1- Hz. Mehdinin zuhur alametleri ve nişaneleri hakkında yüzeysel inanç ve yanlış tahlil.

2- Dinin siyasetten ayrı olduğuna inanmak.

3- İmam Humeyni’nin (r.a) kıyam ve hareketine ve İran halkının İslam devrimine karşı olmak, (İmam Mehdinin (a.c) zuhurundan önce) her dinî devletin yenilgiye uğrayacağına ve devlet teşkil etmenin mehdilik ve dünya devletine engel teşkil ettiğine inanmak.

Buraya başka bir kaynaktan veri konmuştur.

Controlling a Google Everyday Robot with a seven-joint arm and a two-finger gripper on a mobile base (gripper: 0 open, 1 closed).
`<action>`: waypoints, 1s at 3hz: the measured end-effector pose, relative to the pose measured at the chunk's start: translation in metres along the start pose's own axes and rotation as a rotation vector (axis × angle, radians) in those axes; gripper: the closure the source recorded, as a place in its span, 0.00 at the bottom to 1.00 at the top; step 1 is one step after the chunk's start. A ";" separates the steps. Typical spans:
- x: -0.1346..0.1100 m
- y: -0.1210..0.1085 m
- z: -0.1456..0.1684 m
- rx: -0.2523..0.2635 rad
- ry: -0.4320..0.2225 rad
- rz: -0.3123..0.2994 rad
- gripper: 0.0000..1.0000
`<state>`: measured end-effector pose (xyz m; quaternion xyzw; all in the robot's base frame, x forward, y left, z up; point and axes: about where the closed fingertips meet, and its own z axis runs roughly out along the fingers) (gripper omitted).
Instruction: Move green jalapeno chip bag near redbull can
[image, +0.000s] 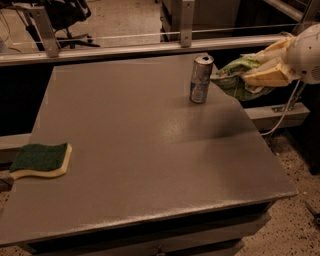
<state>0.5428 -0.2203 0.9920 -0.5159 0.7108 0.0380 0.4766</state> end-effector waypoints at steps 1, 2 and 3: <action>0.025 -0.003 0.028 -0.031 -0.020 0.013 1.00; 0.043 0.000 0.049 -0.050 -0.042 0.030 1.00; 0.053 0.007 0.066 -0.072 -0.066 0.047 1.00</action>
Offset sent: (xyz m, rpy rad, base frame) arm 0.0451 -0.0073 -0.0894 0.0876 0.0466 0.0473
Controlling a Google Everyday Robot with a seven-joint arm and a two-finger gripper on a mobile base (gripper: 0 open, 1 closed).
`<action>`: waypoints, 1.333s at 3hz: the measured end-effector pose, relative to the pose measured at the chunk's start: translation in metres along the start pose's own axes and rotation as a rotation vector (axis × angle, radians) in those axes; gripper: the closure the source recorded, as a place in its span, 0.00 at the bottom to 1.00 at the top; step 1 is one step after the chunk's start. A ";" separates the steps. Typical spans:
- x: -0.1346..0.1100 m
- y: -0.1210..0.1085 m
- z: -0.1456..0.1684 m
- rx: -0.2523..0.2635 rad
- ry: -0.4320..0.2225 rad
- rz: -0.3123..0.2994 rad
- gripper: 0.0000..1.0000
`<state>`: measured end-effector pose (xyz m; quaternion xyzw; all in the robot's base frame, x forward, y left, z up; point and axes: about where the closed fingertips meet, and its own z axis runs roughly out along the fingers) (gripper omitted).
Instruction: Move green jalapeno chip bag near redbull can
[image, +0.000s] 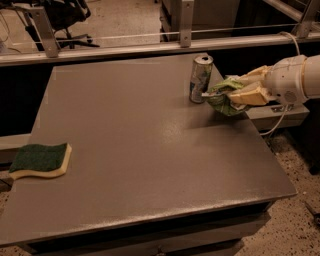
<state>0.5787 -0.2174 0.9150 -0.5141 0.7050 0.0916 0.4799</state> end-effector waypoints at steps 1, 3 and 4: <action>0.006 0.011 0.016 -0.030 -0.017 0.017 0.74; 0.005 0.021 0.036 -0.064 -0.036 0.030 0.27; -0.002 0.023 0.041 -0.074 -0.045 0.027 0.04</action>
Offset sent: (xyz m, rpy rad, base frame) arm 0.0026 0.0226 -0.0323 0.0521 0.0395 0.0379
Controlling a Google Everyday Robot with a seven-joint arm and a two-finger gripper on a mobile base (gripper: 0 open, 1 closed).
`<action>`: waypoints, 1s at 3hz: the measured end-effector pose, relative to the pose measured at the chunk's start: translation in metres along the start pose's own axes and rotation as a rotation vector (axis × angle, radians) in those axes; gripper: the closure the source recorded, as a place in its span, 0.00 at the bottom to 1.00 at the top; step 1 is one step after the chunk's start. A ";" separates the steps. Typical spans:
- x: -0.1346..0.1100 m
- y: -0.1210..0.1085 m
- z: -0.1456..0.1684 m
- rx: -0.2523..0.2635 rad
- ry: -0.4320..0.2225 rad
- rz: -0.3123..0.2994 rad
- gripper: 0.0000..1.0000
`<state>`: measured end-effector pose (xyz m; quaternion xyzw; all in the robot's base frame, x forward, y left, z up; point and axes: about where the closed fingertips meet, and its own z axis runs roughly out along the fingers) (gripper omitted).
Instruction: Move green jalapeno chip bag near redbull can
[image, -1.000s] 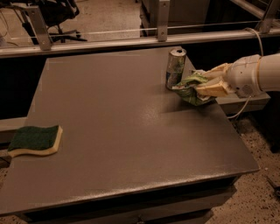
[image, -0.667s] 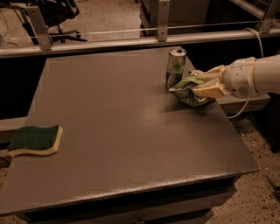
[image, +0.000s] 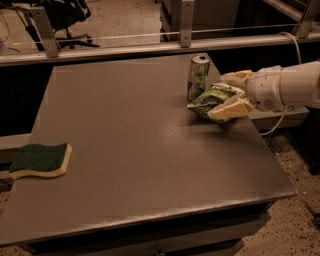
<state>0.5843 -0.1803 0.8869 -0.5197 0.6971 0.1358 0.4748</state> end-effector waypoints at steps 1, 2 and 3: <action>-0.020 -0.002 -0.007 0.003 -0.017 -0.016 0.00; -0.051 -0.007 -0.040 0.034 -0.072 -0.025 0.00; -0.081 -0.017 -0.094 0.064 -0.112 -0.062 0.00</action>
Offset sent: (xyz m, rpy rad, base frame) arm -0.0329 -0.0201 0.1228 0.1148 -0.1299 -0.0162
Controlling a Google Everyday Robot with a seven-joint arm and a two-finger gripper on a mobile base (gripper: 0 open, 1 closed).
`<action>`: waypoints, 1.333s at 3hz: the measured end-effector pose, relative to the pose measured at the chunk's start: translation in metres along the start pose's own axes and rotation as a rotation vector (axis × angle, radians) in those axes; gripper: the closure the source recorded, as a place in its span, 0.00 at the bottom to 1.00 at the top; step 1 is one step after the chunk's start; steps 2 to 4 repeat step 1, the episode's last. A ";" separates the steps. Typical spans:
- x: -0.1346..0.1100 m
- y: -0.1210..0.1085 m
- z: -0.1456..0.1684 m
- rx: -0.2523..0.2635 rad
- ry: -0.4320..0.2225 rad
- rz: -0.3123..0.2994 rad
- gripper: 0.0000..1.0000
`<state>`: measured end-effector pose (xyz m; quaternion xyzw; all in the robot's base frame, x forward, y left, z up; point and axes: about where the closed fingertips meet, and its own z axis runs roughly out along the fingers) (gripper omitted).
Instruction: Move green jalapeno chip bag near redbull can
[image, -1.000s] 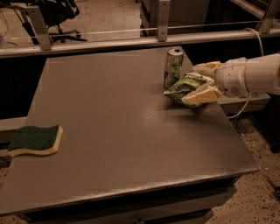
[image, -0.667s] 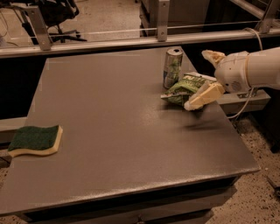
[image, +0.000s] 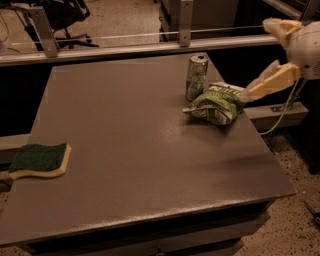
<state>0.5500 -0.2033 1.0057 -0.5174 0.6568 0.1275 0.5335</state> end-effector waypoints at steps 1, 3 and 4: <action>-0.015 0.004 -0.010 -0.037 -0.011 -0.030 0.00; -0.015 0.004 -0.010 -0.037 -0.011 -0.030 0.00; -0.015 0.004 -0.010 -0.037 -0.011 -0.030 0.00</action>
Offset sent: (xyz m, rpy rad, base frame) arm 0.0000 0.0000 0.0000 0.0000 0.0000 0.0000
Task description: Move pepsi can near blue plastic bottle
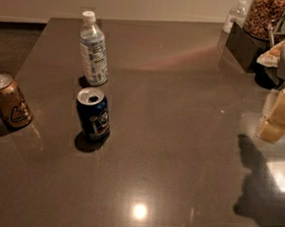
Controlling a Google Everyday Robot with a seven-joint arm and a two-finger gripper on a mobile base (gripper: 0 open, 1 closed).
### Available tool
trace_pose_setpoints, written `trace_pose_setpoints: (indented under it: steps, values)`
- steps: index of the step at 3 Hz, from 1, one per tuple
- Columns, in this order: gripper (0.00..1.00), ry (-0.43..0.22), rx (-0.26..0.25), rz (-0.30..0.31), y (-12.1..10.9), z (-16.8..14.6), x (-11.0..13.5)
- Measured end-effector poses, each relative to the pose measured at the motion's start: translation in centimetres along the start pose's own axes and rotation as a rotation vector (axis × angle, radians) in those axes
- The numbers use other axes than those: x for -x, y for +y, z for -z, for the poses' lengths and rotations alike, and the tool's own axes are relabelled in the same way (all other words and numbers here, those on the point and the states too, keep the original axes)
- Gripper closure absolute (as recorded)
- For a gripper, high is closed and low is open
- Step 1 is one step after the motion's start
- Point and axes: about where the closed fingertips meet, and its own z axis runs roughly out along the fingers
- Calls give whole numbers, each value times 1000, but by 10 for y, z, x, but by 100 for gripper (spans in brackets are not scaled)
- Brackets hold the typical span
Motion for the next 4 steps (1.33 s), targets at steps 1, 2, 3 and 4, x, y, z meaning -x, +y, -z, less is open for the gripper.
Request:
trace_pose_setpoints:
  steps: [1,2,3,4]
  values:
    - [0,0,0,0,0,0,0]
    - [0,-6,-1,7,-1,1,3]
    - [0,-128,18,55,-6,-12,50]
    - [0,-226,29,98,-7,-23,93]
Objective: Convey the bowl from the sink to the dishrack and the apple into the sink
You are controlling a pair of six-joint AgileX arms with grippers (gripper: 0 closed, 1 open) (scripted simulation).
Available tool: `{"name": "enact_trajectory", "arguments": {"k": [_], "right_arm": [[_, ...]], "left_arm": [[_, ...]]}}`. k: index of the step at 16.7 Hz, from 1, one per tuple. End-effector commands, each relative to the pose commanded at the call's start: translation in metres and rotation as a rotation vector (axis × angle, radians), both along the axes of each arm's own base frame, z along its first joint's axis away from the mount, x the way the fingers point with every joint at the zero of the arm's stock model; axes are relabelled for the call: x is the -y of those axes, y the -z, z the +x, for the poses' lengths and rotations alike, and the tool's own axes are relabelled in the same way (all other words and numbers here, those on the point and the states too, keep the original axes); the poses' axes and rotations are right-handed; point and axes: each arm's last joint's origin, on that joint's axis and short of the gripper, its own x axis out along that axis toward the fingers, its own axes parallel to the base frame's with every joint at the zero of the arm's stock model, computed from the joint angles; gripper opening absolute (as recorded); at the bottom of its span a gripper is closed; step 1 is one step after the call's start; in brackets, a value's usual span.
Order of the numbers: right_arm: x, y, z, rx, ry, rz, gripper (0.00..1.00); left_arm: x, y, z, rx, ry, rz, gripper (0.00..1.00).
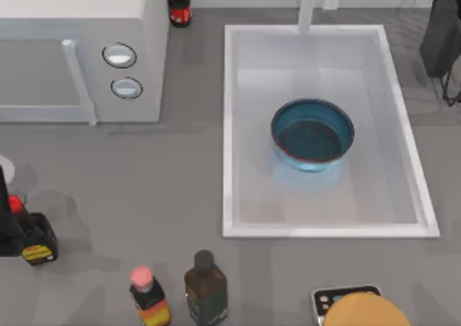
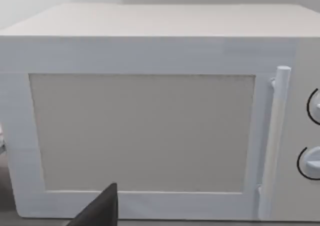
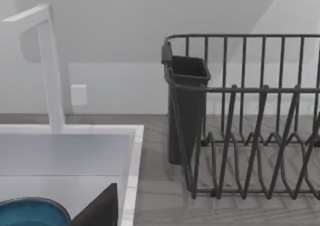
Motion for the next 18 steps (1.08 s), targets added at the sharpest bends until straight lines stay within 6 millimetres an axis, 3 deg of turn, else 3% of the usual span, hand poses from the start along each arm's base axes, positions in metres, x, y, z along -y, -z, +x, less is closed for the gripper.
{"name": "enact_trajectory", "arguments": {"k": [5, 11, 14, 18], "right_arm": [[-0.002, -0.010, 0.001, -0.038, -0.021, 0.019, 1.00], [-0.013, -0.073, 0.020, -0.278, -0.086, 0.125, 1.00], [-0.025, -0.115, 0.050, -0.450, -0.095, 0.182, 1.00], [-0.054, -0.159, 0.119, -0.699, -0.082, 0.227, 1.00]], "left_arm": [[0.000, 0.000, 0.000, 0.000, 0.000, 0.000, 1.00], [0.000, 0.000, 0.000, 0.000, 0.000, 0.000, 1.00], [0.000, 0.000, 0.000, 0.000, 0.000, 0.000, 1.00], [0.000, 0.000, 0.000, 0.000, 0.000, 0.000, 1.00]]}}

Bu düşünceler neticede encümenin yenilgiye uğramasına neden oldu. Çünkü encümen devrimin yakınlarına kadar İran halkının gösterilerini ve İmam Humeyni’nin (r.a) düşüncelerini kınamaktaydı. Devrimin başarıya ulaşmasıyla birlikte zayıfladı ve teşkilatı takriben beş altı ay şaşkınlık ve hayret içinde kaldı. Bundan sonra aniden pozisyon değiştirdi ve tedricî bir şekilde toplantıları bitti. Bir grup üyenin baskısı sonucu encümen tüzüğünü değiştirdi ve İmam Humeyni’nin (r.a) 27 Temmuz 1983 yılındaki konuşmasının ardından da resmi olarak kapandığına dair bildiri yayınladı. Elbette gayri resmi olarak faaliyeti olması mümkündür.

Ayrıntılı Cevap

Hüccetiye Encümeni, Şeyh Mahmut Halebî’nin (bu grubun kurucusu) adıyla anılır olduğu için, onun yaşamına kısaca işaret ediyoruz: Şeyh Mahmut Halebî, milli petrol hareketi cereyanında halkı seferber etme ve Ayetullah Kaşani’yi destekleme yönünde çok ateşli konuşmalar yapan siyasî din adamlarındandı. Ama petrolün millileştirilmesi hareketinin liderleri arasında anlaşmazlık çıkması neticesinde aniden pasifleşti ve siyaseti bıraktı. Siyasî faaliyetlerden ümidini kesen birçok devrimci dindar şahsiyet gibi o da siyaset alanını siyasetçilere bırakmak gerektiği neticesine ulaştı. O, ilk başta Bahaîler hakkında inceleme ve araştırma yapmadan sorumlu olarak[1] Müslim b. Akil Heyetinin[2] hocası oldu. Kendisi, 19 Ağustos 1953 yılı darbesine eş zamanlı olarak Bahaîlik fırkasıyla mücadele etme gayesiyle Hüccetiye Encümeni’ni tesis etti.[3] Bu encümen hiyerarşik girift bir teşkilatsal yapı ve eğitim, araştırma, yazma, irşat, yurt dışıyla ilişkiler ve konferans komitelerine sahipti. Bunların tümü, Şeyh Mahmut Halebî başkanlığındaki yönetim kurulunun denetimi altında çalışmaktaydı.[4],[5]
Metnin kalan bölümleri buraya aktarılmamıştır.